Sean1708 · on March 14, 2017

This looks more like MPI style parallelism (usually used on things like supercomputers and clusters) than anything the standard library provides.

gnipgnip · on March 14, 2017

Sadly you can only share pickleable objects in python multiprocessing.

radarsat1 · on March 14, 2017

Or shared memory: http://stackoverflow.com/questions/5549190/is-shared-readonl...

(but it's a little hacky..)

sdbrown · on March 14, 2017

A little hacky, yes, but extremely effective. I wrote an image processing application for somewhat large time-series datasets (> 1TB) on Linux which took liberal advantage of these details to run very nicely on v2 Xeon processors. It also worked quite well for GUIs which interacted with the datasets.

cocoablazing · on March 14, 2017

Still, multiprocessing objects like Array and Manager are limited to ctypes.

sevensor · on March 14, 2017

Sometimes worth it, but often not. The ability to do shared-memory multi-threading is one of the things that tempts me away from Python. Message passing is great and all, but sometimes you want your messages to be passing around control of a shared 4GB data structure, instead of trying to copy it.

rev_d · on March 14, 2017

Wouldn't it make a lot of sense to just use Pyspark with RDDs? Latency would be relatively high, but it'd also bypass the GIL while also being more modern.

mangecoeur · on March 14, 2017

In my experience pyspark is much more flaky and annoying that doing parallel computing with more 'python native' tools. It only really makes sense when you outgrown small clusters and really need huge infrastructure.

splike · on March 14, 2017

What python tools do you use for small clusters?

elyase · on March 14, 2017

Dask would be an option.

mangecoeur · on March 15, 2017

Was going to say that. Or ipython parallel if you want to go lower level

Animats · on March 14, 2017

It seems to be Python's "multiprogramming" module with some extra features.

Python's parallelism options are "share everything (but with only one thread computing at a time)", or "share nothing" in a different process on the same machine. If you're parallelizing to get extra crunch power, neither is efficient.

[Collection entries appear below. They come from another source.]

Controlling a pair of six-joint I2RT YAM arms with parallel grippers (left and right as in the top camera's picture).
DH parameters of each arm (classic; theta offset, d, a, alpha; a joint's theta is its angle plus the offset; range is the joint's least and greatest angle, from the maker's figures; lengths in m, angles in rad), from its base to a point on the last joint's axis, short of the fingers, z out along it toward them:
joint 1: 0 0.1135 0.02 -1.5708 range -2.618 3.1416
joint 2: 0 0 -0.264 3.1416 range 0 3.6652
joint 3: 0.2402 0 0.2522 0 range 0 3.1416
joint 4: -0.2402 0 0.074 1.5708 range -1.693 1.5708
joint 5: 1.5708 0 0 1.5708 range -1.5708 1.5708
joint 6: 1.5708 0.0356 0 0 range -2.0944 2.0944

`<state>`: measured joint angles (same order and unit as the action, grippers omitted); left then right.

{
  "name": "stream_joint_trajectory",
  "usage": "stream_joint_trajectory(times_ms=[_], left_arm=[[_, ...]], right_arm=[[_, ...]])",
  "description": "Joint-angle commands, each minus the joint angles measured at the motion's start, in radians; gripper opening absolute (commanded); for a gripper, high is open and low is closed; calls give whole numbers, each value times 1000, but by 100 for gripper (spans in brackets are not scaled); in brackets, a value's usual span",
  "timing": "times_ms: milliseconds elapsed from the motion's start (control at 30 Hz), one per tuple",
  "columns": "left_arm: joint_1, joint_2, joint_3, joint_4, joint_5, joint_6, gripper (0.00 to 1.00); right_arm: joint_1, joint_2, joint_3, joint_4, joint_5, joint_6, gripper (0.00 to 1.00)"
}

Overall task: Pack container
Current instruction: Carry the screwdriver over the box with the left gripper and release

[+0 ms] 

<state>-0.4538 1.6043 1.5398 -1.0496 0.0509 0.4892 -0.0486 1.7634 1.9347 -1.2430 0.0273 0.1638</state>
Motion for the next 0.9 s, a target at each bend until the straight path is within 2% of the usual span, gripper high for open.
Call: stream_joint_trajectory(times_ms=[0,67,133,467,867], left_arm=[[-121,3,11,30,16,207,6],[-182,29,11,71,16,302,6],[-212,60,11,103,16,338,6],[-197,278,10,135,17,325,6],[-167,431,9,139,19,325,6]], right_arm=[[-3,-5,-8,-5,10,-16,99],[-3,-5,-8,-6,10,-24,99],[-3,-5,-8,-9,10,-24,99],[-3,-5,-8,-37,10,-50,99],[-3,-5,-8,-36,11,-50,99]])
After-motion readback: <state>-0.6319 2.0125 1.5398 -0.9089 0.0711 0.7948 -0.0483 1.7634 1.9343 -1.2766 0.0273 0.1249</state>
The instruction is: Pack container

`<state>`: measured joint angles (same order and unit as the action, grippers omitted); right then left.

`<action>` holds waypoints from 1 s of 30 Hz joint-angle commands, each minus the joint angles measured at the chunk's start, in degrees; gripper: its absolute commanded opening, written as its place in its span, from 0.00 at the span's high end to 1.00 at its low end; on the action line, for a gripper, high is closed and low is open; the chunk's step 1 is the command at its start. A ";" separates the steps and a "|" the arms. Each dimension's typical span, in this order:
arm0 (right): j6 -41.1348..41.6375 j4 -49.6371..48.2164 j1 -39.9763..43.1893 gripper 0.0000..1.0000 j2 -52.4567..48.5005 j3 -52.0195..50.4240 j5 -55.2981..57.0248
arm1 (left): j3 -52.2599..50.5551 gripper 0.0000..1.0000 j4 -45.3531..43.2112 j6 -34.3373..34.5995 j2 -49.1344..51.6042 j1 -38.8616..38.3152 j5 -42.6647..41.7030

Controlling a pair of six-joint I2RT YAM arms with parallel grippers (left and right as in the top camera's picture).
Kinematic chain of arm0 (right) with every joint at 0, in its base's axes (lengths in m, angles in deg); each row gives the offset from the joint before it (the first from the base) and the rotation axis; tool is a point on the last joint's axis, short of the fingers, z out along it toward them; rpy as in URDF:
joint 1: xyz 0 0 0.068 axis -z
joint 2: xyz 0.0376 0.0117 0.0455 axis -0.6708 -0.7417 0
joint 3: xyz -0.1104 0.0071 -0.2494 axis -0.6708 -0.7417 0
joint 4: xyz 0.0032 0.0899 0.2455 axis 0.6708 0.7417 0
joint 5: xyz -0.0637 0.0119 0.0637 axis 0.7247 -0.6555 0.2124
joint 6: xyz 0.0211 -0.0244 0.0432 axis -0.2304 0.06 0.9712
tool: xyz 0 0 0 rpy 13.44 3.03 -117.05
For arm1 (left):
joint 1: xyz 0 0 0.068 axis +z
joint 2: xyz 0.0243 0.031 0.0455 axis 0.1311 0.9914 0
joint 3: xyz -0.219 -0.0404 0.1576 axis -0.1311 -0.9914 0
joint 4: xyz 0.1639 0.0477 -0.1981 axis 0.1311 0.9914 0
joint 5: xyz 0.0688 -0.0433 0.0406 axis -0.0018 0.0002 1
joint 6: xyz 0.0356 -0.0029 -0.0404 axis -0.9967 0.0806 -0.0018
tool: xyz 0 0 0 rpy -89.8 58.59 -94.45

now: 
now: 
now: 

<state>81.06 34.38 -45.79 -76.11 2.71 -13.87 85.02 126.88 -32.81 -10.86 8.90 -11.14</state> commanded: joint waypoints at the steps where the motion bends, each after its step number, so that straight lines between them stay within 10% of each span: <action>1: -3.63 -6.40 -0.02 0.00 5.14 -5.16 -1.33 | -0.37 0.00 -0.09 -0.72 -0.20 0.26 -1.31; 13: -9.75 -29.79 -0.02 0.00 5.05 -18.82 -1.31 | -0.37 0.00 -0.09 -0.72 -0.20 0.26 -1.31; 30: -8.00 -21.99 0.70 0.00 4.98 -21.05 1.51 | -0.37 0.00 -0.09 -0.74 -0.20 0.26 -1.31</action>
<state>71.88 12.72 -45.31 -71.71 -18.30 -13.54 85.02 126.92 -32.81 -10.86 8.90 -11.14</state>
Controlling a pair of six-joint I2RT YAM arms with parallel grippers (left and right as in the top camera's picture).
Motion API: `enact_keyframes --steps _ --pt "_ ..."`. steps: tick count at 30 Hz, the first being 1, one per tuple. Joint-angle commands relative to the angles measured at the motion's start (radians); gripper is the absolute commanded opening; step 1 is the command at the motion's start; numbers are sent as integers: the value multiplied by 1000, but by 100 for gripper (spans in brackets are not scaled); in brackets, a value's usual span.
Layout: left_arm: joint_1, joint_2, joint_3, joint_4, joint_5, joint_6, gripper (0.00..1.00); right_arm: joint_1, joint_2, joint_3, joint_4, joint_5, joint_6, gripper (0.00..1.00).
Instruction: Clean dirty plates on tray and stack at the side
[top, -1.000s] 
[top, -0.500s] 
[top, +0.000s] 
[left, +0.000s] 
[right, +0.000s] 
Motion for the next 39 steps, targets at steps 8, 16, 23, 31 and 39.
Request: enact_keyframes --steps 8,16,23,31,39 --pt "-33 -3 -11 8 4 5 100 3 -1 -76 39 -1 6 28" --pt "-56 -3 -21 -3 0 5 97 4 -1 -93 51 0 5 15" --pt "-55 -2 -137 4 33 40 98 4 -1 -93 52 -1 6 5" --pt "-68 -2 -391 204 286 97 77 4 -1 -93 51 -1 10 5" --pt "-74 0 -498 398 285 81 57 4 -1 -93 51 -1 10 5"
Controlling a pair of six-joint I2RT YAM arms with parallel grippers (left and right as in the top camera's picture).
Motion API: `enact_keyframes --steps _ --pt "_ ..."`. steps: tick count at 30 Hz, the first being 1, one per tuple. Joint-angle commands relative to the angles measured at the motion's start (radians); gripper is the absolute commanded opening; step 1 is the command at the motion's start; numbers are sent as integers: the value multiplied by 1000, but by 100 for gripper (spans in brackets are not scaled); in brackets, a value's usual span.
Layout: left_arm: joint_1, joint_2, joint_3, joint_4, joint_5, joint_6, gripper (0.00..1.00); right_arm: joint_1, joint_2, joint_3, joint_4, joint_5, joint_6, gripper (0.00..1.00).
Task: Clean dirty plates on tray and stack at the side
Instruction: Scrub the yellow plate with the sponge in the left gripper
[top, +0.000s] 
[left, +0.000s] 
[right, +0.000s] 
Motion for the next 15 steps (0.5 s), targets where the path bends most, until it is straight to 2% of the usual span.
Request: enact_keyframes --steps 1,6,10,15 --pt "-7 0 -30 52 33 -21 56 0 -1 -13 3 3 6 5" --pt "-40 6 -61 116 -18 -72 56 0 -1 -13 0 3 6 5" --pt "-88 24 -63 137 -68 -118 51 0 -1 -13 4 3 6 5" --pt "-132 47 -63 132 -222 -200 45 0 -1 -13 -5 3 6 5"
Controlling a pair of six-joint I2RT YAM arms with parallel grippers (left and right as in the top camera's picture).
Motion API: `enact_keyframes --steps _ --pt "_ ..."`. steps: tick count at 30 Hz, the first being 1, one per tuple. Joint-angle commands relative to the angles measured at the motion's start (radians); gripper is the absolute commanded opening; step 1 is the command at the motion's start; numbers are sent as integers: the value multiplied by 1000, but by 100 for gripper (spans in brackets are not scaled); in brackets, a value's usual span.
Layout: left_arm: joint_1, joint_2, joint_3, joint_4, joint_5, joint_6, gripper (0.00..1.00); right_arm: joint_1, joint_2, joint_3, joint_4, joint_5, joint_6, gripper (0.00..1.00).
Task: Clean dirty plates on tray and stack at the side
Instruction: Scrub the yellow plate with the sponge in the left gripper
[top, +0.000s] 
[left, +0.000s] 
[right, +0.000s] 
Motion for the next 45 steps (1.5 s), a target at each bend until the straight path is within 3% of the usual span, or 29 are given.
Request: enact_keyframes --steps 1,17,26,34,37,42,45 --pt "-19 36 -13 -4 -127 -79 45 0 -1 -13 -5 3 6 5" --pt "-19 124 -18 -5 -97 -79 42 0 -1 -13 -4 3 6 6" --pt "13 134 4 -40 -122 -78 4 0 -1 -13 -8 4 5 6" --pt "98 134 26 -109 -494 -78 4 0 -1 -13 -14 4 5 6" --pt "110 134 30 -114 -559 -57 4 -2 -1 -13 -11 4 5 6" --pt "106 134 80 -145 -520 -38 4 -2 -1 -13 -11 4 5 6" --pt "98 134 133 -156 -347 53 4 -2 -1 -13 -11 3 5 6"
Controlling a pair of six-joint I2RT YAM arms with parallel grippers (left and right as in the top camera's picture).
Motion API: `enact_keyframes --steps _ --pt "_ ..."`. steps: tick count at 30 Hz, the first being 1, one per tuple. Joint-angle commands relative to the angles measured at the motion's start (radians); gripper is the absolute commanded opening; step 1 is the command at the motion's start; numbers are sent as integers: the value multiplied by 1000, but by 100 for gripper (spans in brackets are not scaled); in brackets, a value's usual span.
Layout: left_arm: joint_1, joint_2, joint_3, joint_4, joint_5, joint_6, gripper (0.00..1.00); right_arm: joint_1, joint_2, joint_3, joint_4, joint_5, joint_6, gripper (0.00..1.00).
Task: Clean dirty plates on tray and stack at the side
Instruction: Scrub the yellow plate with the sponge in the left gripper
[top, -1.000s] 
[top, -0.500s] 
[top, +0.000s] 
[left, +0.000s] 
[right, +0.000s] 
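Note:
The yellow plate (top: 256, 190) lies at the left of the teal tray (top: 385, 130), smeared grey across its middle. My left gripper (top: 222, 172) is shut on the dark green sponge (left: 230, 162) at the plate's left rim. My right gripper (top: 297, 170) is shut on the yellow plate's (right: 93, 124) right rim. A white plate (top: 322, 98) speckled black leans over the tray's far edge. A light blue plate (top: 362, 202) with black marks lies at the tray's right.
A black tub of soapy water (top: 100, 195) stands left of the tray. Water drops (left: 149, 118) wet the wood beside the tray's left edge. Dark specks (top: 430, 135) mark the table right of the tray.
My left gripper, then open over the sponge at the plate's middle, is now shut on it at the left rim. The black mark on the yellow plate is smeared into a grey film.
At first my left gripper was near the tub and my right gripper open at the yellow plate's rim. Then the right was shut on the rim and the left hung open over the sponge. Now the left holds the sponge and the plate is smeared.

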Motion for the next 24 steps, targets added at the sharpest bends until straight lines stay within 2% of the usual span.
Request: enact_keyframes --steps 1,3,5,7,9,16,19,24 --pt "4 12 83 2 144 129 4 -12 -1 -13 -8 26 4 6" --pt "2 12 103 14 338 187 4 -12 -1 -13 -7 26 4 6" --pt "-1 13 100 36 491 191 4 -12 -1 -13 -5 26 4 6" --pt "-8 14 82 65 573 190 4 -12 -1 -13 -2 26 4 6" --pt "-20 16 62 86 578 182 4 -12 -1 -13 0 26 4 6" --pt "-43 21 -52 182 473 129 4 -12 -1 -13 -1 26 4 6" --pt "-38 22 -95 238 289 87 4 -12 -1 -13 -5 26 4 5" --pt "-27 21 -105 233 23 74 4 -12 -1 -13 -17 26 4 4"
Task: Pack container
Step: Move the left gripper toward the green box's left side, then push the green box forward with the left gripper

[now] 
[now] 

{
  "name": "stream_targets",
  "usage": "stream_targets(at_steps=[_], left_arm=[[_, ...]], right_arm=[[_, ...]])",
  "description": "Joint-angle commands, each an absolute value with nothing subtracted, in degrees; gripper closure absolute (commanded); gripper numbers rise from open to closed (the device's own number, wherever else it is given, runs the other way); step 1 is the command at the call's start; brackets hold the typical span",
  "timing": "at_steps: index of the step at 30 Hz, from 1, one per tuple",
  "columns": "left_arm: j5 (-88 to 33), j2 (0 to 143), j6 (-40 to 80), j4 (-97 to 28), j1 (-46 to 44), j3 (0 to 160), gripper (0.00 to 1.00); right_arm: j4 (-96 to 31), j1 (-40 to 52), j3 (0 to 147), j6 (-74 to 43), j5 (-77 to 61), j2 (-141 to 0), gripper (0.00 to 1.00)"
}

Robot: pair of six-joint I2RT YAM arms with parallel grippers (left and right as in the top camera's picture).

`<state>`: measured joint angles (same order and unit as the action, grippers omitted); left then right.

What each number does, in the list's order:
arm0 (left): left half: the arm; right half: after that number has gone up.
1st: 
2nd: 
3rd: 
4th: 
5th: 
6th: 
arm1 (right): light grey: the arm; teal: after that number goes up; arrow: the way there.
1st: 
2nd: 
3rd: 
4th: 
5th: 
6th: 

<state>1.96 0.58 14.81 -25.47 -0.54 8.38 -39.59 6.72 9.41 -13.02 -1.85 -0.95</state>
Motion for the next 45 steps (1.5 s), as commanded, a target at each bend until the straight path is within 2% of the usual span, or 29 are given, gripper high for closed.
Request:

dragonwriter · on March 14, 2017

The base multiprocessing modules isn't shared nothing (though it doesn't share the runtime, there are shared memory constructs that are available.)

It's better described as having only explicit sharing (as opposed to classic threading models, which have implicit sharing.)

gravypod · on March 14, 2017

I wish someone could port Julia's parallelization notation to python. That's the only Language that struck me as "wow".

ldev · on March 14, 2017

Expected redirect to golang.com

m_mueller · on March 14, 2017

Needs IPC - not interested due to comm. bottleneck. Anyone got experience with Jython? How drop-in is it?

marktangotango · on March 14, 2017

The same story as all the dynamic jvm languages; great so long as all your dependencies are pure Python, interop with native code ie numpy is nonexistent. JRuby was making some headway here but I haven't checked in a while.

dom0 · on March 14, 2017

If your application would be constrained by that, then it would not be written in an interpreted language in the first place.